I feel frustrated with my addictions because they are so fun and social, and while I do a lot of solitary smoking, I also have a lot of nameless friends who partake with me while chillaxing. I don’t know, maybe even if I just cut out the solitary smoking. I’m confused. MY psych nurse just wants me to stop completely, but I have a lot of reservations about that.
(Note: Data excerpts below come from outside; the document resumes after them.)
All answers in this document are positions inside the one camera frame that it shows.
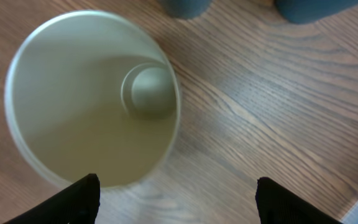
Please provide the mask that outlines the cream tall cup front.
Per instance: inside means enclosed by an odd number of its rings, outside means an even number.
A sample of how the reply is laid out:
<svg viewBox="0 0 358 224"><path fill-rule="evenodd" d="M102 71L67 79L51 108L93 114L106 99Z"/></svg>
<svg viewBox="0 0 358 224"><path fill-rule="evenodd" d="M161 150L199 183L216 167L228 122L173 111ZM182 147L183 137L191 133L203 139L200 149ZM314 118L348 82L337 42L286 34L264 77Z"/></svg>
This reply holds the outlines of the cream tall cup front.
<svg viewBox="0 0 358 224"><path fill-rule="evenodd" d="M166 160L181 92L144 30L85 10L54 17L26 38L7 72L4 106L19 152L45 180L65 188L92 173L112 189Z"/></svg>

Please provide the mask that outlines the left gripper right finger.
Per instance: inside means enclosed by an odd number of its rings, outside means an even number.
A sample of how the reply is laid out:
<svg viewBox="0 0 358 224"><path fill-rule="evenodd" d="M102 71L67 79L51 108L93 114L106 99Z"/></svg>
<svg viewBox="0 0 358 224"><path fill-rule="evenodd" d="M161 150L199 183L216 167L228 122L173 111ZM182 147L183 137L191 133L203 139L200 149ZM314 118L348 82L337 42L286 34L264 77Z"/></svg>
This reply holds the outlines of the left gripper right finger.
<svg viewBox="0 0 358 224"><path fill-rule="evenodd" d="M341 224L268 177L258 179L255 201L261 224Z"/></svg>

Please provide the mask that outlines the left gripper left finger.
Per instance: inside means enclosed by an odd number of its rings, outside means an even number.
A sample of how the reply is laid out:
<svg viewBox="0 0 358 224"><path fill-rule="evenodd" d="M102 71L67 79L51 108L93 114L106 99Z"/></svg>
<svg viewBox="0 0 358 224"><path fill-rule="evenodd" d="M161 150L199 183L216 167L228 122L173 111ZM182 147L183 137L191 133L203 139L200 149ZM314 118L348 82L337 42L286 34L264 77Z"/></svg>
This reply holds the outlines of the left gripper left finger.
<svg viewBox="0 0 358 224"><path fill-rule="evenodd" d="M98 176L88 174L6 224L94 224L100 194Z"/></svg>

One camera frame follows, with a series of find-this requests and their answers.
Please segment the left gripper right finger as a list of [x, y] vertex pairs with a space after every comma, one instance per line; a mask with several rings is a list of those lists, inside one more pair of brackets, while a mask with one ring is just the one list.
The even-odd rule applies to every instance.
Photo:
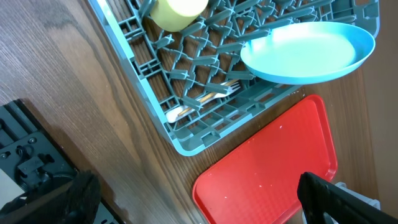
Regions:
[[397, 224], [397, 219], [311, 173], [301, 174], [297, 196], [308, 224]]

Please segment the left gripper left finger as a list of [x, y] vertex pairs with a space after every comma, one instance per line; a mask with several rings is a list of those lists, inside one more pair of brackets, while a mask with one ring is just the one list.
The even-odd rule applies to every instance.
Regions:
[[92, 224], [101, 202], [101, 184], [90, 171], [48, 180], [1, 208], [1, 223]]

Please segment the white plastic fork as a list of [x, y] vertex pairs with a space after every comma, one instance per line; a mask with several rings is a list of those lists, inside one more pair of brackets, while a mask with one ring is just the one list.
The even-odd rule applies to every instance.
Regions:
[[[209, 93], [206, 96], [200, 98], [199, 102], [202, 104], [206, 104], [214, 99], [227, 97], [240, 89], [240, 84], [237, 80], [233, 80], [233, 83], [231, 83], [231, 84], [227, 84], [227, 82], [224, 82], [224, 83], [222, 83], [222, 85], [228, 86], [227, 93], [225, 93], [225, 94], [224, 93]], [[192, 112], [194, 112], [193, 108], [182, 105], [182, 106], [179, 106], [179, 107], [174, 108], [174, 109], [170, 110], [169, 112], [167, 112], [165, 114], [165, 117], [167, 118], [168, 123], [174, 123]]]

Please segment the large light blue plate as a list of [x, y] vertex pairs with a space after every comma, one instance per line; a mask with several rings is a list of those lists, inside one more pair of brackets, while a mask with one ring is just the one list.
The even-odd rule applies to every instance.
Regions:
[[374, 52], [367, 30], [340, 22], [304, 22], [272, 29], [250, 40], [240, 56], [256, 77], [274, 83], [309, 85], [341, 78]]

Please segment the wooden chopstick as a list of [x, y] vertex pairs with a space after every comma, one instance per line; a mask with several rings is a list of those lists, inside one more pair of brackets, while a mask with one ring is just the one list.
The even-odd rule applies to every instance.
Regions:
[[[203, 98], [200, 98], [199, 102], [200, 103], [208, 103], [211, 100], [217, 99], [217, 98], [224, 98], [226, 96], [229, 96], [230, 94], [236, 92], [238, 89], [240, 89], [239, 82], [237, 80], [231, 80], [230, 82], [224, 82], [223, 85], [227, 86], [227, 93], [209, 93]], [[183, 110], [179, 111], [178, 114], [174, 116], [175, 120], [178, 120], [180, 118], [183, 118], [186, 114], [189, 114], [193, 112], [193, 108], [183, 106]]]

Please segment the yellow plastic cup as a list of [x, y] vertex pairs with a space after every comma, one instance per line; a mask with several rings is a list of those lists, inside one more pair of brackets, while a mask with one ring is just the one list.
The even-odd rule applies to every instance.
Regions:
[[194, 21], [207, 5], [208, 0], [157, 0], [150, 16], [161, 29], [177, 32]]

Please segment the grey plastic dishwasher rack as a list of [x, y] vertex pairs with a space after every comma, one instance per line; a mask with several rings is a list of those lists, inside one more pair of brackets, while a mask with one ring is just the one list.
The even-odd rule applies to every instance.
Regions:
[[[240, 58], [250, 39], [273, 28], [312, 21], [344, 22], [372, 35], [380, 28], [378, 0], [210, 1], [188, 27], [169, 32], [150, 16], [154, 1], [92, 1], [119, 63], [158, 132], [183, 156], [194, 156], [297, 90], [252, 75]], [[206, 104], [209, 93], [227, 93]], [[179, 106], [194, 112], [168, 123]]]

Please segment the red plastic serving tray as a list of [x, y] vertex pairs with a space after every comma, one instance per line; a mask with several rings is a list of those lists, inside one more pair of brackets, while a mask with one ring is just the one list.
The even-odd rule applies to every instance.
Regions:
[[209, 223], [284, 223], [300, 208], [300, 175], [338, 169], [325, 103], [310, 95], [204, 171], [192, 197]]

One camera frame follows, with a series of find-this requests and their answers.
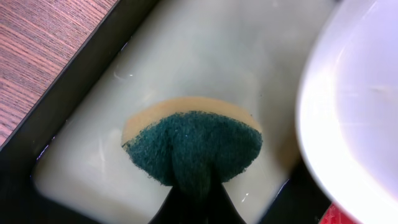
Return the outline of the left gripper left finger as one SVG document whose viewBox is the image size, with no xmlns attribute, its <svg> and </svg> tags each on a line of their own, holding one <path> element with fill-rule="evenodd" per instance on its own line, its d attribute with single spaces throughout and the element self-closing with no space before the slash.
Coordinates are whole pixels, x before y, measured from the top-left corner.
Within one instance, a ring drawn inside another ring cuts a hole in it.
<svg viewBox="0 0 398 224">
<path fill-rule="evenodd" d="M 178 187 L 172 187 L 149 224 L 199 223 L 199 213 L 193 200 Z"/>
</svg>

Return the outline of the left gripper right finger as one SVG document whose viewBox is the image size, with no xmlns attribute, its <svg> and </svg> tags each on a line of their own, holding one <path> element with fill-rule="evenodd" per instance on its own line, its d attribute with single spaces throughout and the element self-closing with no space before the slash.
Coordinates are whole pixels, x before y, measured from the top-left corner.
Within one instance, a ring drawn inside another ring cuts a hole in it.
<svg viewBox="0 0 398 224">
<path fill-rule="evenodd" d="M 211 186 L 204 206 L 200 210 L 200 218 L 200 223 L 207 224 L 246 224 L 221 183 L 214 183 Z"/>
</svg>

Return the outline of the green yellow sponge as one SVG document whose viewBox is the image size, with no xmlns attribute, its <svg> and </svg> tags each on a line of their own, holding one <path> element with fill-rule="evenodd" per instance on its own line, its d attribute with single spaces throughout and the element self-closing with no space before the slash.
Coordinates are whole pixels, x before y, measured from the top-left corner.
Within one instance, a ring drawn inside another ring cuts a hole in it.
<svg viewBox="0 0 398 224">
<path fill-rule="evenodd" d="M 188 96 L 129 118 L 121 146 L 152 178 L 202 201 L 212 184 L 227 182 L 251 165 L 262 147 L 262 130 L 236 105 Z"/>
</svg>

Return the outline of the white round plate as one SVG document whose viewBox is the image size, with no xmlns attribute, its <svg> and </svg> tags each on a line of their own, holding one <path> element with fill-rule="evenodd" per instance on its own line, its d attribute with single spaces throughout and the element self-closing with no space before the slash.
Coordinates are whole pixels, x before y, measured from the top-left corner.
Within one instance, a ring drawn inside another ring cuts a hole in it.
<svg viewBox="0 0 398 224">
<path fill-rule="evenodd" d="M 397 0 L 342 1 L 301 77 L 296 130 L 324 193 L 361 223 L 397 222 Z"/>
</svg>

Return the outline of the red plastic tray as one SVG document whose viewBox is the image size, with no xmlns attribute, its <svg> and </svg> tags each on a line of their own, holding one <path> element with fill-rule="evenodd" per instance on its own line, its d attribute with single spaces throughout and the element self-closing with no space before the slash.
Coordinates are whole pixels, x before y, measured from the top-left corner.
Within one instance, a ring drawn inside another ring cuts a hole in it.
<svg viewBox="0 0 398 224">
<path fill-rule="evenodd" d="M 335 203 L 332 203 L 319 221 L 319 224 L 358 224 Z"/>
</svg>

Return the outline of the black water tray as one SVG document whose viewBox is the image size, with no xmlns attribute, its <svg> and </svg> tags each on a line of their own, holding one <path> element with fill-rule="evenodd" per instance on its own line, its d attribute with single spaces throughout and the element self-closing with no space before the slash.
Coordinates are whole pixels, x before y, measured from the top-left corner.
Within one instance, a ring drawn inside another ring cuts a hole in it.
<svg viewBox="0 0 398 224">
<path fill-rule="evenodd" d="M 241 106 L 258 158 L 222 184 L 246 223 L 318 223 L 330 200 L 294 130 L 305 61 L 336 1 L 120 1 L 1 148 L 2 223 L 149 223 L 171 188 L 121 147 L 124 123 L 180 96 Z"/>
</svg>
I’m worried about a cousin of mine, because I am not sure she is really out of the danger zone yet from a mental health episode and I worry she has thrown away her medication and I don’t want to see her have to go back to the hospital for a third time this year. And because I wrecked my relationship when I went off my meds, I am worried about people going off their meds. Sooner or later they all seem to end up in the hospital having to take meds again, and some of those meds don’t work as well if they are always being stopped and started. And also just because I know the body is really exhausted after a manic episode and typically coming down from one involves a bit of suicidal thinking. At least for me.
It’s because it is embarrassing to lose control and run around with no clothes and write scores of emails to a lover which estranges them because they are so bizarre. And also because all the seratonin gets used up in a manic episode and your body has to get it back to regular levels, so you feel like the best option is to walk off a bridge or something. And some people do it, as we well know. My post-manic depressions are usually terrible and long. Like a few months. It’s like you are just shell shocked with all the risky things you did while you were crazy and are trying to make sense of yourself again.
This whole thing about feelings is silly. I repress my feelings! I could want to jump on someone and kiss them all over and all I will do is say hello and make some stupid joke.
I don’t feel bad about being into Rheanne for so long though. I gave it a shot! I worked long and hard for it! But it was never to be. At least I tried, at least I didn’t walk away from my feelings about her. At least I communicated my feelings to her. But she thinks I’m a loser! Whatever, what am I supposed to do about that? She and I haven’t even spent time together since March 2007, so much has changed! I am sane now, mostly. Predominantly sane.
The thing is, if I am sleeping with someone I totally tell them all my feelings, even feelings I didn’t know I was feeling. And not even just happy feelings, I tell them sad ones and angry ones and all the rest. I’ll tell them a feeling I had in grade nine! I totally open up to women when I have sex with them. Not like, DURING sex, except for lovey lusty feelings of course. But after sex, before sex, between having sex and going for breakfast. And during cuddly times. I can keep very few things secret from my lovers. I like to think that is a plus in dating me.
That being said, I do keep some secrets secret from EVERYONE, believe it or not. Things that are between me and God!
Today I got sad while I ate my bacon. I thought about the pig who died to give me bacon and what kind of factory farmed life it had and was it meaningful and who was I to have an animal killed just so I could eat? Why is it’s life less meaningful than mine? And I was thinking all these things and I couldn’t stop eating the bacon because it tasted so good, so I tried to remember how humans have survived on meat for thousands of years and this is just what we do to survive and then I thought “This music is making me think about the sadness of eating meat!” And then I said to my friend “This music is depressing!”
No it’s not, she said. And I ate my last piece of bacon.